Question About Infallibility

A reader writes:

I just read your article about Infallibility. Of course, you didn’t write the article to address my specific question, so it would be unfair of me to expect too much from it—but I get the impression from your article that it all comes down to Peter being the Rock of the one and only institutional Church. But it appears that this phrase, while loosely grounded in Matthew 16, is really an article of faith that must be accepted. Once you accept the idea that Peter (and every one of his successors) leads the one and only institutional Church, then the Catholic Church is the place to be. And I would agree with you, if I give you that article of faith.

Do you have any other reasons to believe this infallible succession other than the Passage in Matthew 16? This seems to be at the heart of the Catholic church’s ability to call itself the one and only church.

It’s true that infallibility is an article of the Faith. But it comes down, not to Peter, but to the nature of the Church as the body of Christ guided by the Spirit through history.  he infallibility of the Petrine office is an extension of the infallibility of the Church. And the infallibility of the Church comes from the fact that the Holy Spirit and no mere mortal human being is the soul of the Church. It rests on the promise of Jesus to be with the Church always (Matthew 28:20) and, by his Spirit, to guide it into all truth (John 16:13). Apostolic succession (including the succession of the Petrine office) is a fact already seen in Scripture, with bishops appointed by apostles to guard the deposit of faith. (That is the fact presupposed by the epistles to Timothy and Titus and recorded in passing in Acts 14:23.) The phrase “institutional Church” is foreign to the New Testament, as is the notion that there is an “institutional Church” that is somehow distinct from some real and invisible Church.
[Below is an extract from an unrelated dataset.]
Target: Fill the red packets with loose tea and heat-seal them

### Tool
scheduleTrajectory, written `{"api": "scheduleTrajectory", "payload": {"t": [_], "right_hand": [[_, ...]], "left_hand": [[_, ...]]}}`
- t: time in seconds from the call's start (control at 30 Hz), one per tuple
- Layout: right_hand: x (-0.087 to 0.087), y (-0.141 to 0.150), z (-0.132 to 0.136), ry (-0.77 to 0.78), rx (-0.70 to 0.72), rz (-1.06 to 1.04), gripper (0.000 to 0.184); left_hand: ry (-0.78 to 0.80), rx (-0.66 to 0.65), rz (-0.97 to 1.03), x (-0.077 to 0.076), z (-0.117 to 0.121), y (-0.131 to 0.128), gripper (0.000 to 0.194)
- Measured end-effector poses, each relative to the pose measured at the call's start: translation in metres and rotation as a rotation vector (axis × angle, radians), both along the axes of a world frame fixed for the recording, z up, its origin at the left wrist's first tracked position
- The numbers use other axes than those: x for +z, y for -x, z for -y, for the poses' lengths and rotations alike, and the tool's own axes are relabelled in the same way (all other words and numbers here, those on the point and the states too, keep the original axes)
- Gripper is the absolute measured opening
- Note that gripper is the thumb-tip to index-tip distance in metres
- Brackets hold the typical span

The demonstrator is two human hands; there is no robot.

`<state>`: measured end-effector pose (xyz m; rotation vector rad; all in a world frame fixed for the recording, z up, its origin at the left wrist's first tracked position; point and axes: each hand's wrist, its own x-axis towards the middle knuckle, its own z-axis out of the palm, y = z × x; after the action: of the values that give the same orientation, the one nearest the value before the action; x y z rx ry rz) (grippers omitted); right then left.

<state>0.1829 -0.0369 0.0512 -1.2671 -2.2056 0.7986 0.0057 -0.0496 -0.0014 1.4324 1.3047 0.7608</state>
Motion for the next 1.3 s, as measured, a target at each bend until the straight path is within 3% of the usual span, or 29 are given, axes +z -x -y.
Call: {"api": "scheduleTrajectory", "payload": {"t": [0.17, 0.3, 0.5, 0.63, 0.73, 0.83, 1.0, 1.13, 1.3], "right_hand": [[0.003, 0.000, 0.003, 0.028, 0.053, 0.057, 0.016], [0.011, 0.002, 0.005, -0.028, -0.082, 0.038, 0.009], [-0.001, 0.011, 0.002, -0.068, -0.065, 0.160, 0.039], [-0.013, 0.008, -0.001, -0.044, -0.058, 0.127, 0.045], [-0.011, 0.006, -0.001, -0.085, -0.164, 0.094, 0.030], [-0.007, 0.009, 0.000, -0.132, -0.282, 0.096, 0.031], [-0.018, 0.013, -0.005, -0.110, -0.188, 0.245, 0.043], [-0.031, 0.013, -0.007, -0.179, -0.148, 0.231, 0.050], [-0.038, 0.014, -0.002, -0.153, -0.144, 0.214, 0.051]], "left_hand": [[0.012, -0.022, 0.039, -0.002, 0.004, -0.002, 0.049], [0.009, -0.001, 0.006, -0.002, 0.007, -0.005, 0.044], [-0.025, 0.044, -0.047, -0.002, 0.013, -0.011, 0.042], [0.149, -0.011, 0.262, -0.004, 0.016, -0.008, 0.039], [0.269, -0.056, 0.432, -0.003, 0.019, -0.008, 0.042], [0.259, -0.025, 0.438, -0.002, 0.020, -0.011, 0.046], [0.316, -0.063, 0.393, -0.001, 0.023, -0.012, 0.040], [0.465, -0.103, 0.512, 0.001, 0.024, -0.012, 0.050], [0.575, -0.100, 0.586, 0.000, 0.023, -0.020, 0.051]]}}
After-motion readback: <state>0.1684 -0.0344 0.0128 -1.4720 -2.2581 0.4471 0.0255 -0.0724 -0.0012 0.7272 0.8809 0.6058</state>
There is just “the Church” in the New Testament: the body of Christ joined to the Head and the members in baptism and in union with the apostles and the bishops: “There is one body and one Spirit, just as you were called to the one hope that belongs to your call, one Lord, one faith, one baptism, one God and Father of us all, who is above all and through all and in all” (Ephesians 4:4-5). The function of the bishop is to teach, govern and sanctify the Church as both the conservator and developer of the Tradition. I can’t recall if I’ve sent you this link, but it might help a bit.
 
So: The Pope is not the CEO of Catholicism, Inc. with other bishops acting as middle management. He is the Servant of the Servants of God. The tradition he conserves is the Tradition the Church conserves. As Hans urs von Balthasar put it, truth is symphonic. The roots of his office are found, not in medieval imperialism, but in the Old Testament: specifically Isaiah 22:15-25.
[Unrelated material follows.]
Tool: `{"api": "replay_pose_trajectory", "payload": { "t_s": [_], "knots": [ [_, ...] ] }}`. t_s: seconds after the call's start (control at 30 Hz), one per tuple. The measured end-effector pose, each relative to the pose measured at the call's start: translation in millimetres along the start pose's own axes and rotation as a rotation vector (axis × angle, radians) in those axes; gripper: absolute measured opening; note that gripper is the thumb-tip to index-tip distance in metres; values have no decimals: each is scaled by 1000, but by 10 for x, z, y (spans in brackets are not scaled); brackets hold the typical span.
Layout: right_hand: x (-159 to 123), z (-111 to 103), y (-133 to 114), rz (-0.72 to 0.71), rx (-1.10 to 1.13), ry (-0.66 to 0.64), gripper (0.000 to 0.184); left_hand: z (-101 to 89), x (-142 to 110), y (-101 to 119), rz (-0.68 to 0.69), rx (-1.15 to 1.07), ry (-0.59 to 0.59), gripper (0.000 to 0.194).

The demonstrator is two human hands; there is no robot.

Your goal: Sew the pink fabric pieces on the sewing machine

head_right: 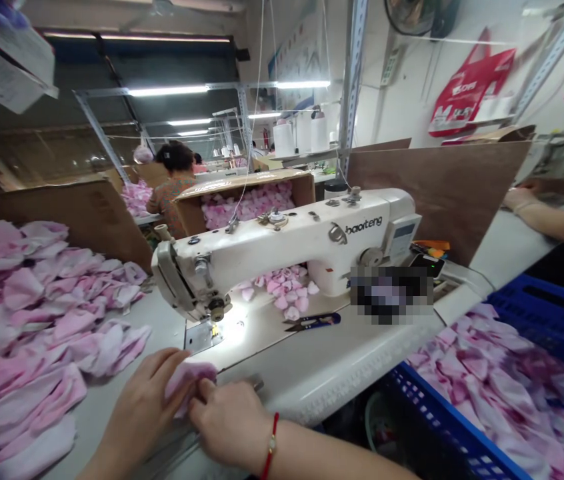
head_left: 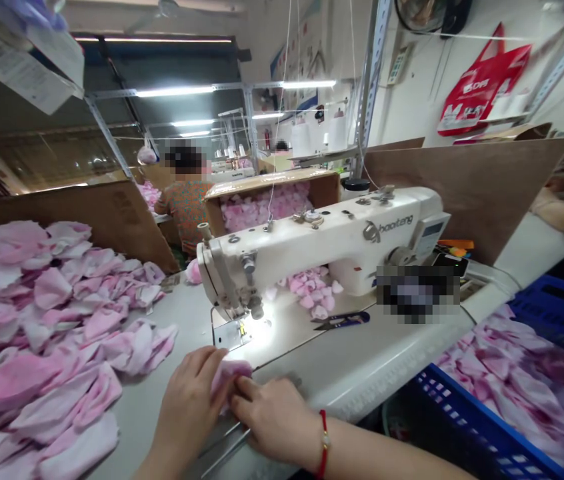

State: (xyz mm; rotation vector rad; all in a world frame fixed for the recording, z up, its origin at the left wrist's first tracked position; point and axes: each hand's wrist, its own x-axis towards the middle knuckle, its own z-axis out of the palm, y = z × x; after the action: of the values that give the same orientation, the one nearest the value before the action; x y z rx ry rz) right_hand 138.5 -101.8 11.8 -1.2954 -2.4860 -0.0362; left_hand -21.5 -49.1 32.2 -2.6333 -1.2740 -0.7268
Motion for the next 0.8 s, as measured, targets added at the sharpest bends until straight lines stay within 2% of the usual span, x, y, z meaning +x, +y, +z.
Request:
{"api": "replay_pose_trajectory", "payload": {
  "t_s": [0.03, 0.13, 0.27, 0.5, 0.6, 0.7, 0.8],
  "knots": [
    [0, 3, -2, 3, -1, -7, 22, 10, 87, 25, 32, 4, -50, 17],
    [9, 10, -1, 27, 6, -13, 33, 77, 296, 78, 24, 79, -141, 14],
    [28, 21, 8, 98, 13, -15, 39, 192, 381, 79, -13, 124, -195, 7],
    [35, 15, 7, 159, 17, -56, 37, 340, 336, 25, -103, -63, -141, 8],
    [18, 4, -19, 181, 33, -89, 33, 267, 290, 65, -113, -136, -131, 6],
    [-18, 16, -46, 190, 18, -98, 33, 84, 133, 138, -115, -231, -73, 22],
    [-57, 52, -60, 173, -32, -93, 36, -115, -126, 131, -139, -153, -27, 22]
  ]
}}
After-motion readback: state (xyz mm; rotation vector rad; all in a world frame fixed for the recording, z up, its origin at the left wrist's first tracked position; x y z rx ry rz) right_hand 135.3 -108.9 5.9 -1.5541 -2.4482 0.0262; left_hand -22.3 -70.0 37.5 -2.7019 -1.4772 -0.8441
Thus says the Lord GOD of hosts, “Come, go to this steward, to Shebna, who is over the household, and say to him: What have you to do here and whom have you here, that you have hewn here a tomb for yourself, you who hew a tomb on the height, and carve a habitation for yourself in the rock? Behold, the LORD will hurl you away violently, O you strong man. He will seize firm hold on you, and whirl you round and round, and throw you like a ball into a wide land; there you shall die, and there shall be your splendid chariots, you shame of your master’s house. I will thrust you from your office, and you will be cast down from your station. In that day I will call my servant Eliakim the son of Hilkiah, and I will clothe him with your robe, and will bind your girdle on him, and will commit your authority to his hand; and he shall be a father to the inhabitants of Jerusalem and to the house of Judah. * And I will place on his shoulder the key of the house of David; he shall open, and none shall shut; and he shall shut, and none shall open. And I will fasten him like a peg in a sure place, and he will become a throne of honor to his father’s house. 2nd they will hang on him the whole weight of his father’s house, the offspring and issue, every small vessel, from the cups to all the flagons. In that day, says the LORD of hosts, the peg that was fastened in a sure place will give way; and it will be cut down and fall, and the burden that was upon it will be cut off, for the LORD has spoken.”
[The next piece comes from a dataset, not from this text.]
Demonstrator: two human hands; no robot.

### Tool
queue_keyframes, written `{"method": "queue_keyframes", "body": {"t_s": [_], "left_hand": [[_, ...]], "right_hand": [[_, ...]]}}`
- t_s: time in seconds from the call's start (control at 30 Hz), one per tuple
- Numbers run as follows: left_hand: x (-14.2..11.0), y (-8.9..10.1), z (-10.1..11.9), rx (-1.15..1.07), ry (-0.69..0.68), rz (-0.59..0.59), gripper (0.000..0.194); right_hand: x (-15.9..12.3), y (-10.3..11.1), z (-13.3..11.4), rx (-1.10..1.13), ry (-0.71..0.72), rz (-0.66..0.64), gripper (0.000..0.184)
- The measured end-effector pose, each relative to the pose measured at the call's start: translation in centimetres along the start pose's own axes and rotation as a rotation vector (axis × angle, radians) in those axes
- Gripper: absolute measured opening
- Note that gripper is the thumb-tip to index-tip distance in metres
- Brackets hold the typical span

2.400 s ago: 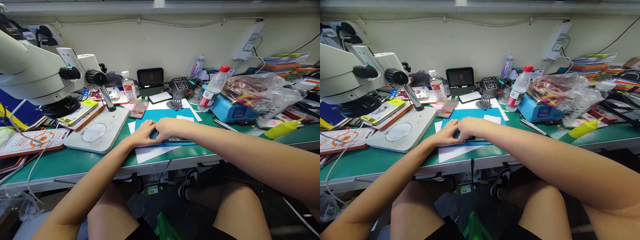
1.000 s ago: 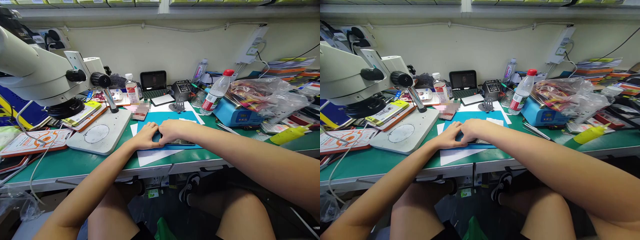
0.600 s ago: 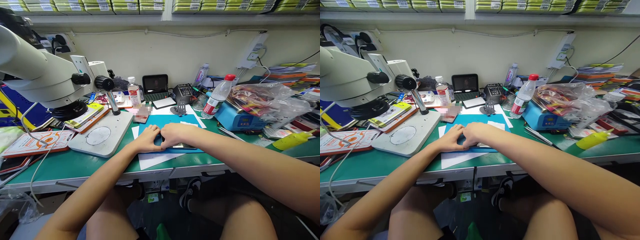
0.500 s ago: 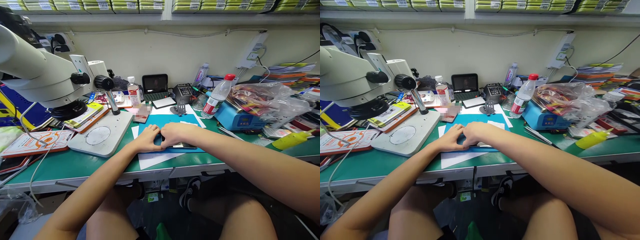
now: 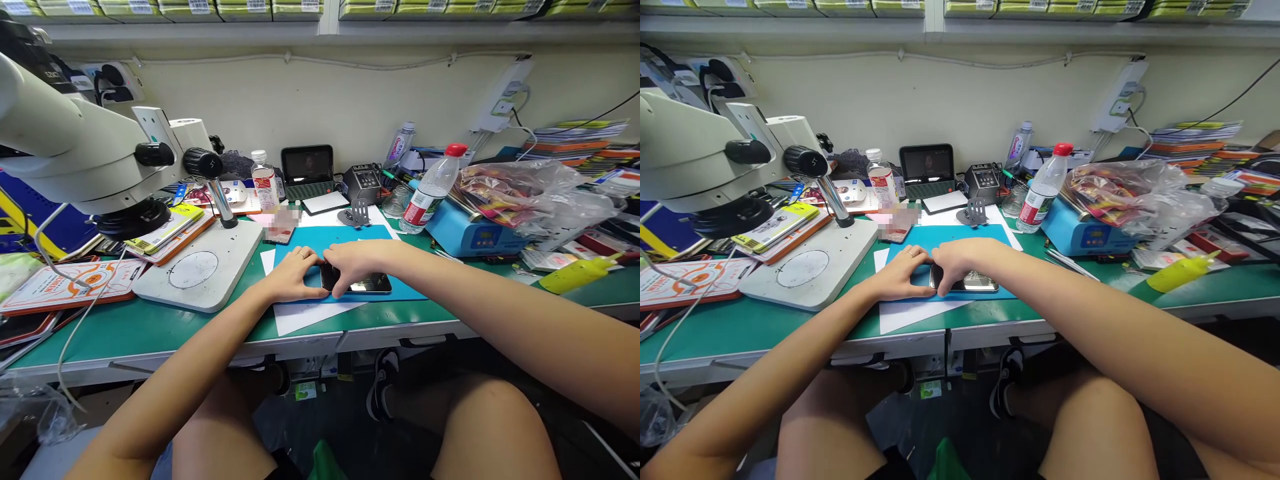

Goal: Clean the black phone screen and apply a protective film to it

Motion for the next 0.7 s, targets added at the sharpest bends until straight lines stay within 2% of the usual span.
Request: {"method": "queue_keyframes", "body": {"t_s": [0.2,0.7], "left_hand": [[0.0,-0.06,-0.01,-0.004,-0.013,-0.001,0.055],[0.01,-0.02,-0.32,-0.063,0.039,-0.021,0.057]], "right_hand": [[-0.38,-0.14,-0.1,-0.027,-0.02,0.061,0.063],[-0.66,0.19,-0.01,-0.016,0.063,0.068,0.044]]}}
Point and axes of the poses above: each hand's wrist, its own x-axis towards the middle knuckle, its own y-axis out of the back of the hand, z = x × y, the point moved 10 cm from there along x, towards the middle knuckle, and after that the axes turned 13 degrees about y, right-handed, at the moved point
This is the OT background for the prophesy of the “keys” committed to Peter (or “Kefa” as he was actually called by Jesus in Aramaic, which is why Paul and John call him “Cephas”). Shebna was a sort of prime minister or major domo, acting with the authority of the Davidic king. He abused his authority and so the “keys of the kingdom” were given to Eliakim. In the same way, the keys are taken from Caiaphas and given (note the pun) to “Kefa” with the promise that the gates of hell shall not stand against the Petrine office. The promise is not that Peter will be without sin, but that he will not pervert the teaching. As to the succession, you can read the record of Petrine succession in any decent history of the papacy. It’s not without a certain amount of hiccups (particularly in the 14th century), but the remarkable thing is that even dedicated enemies of the papacy have such sparse ammunition for charging it with altering the tradition.

Bottom line: Papal succession is a matter of history. Papal infallibility is a matter of faith. It can’t be proven from reason any more than the Trinity can. But all objections to it can be refuted with reason just as objections to the Trinity can.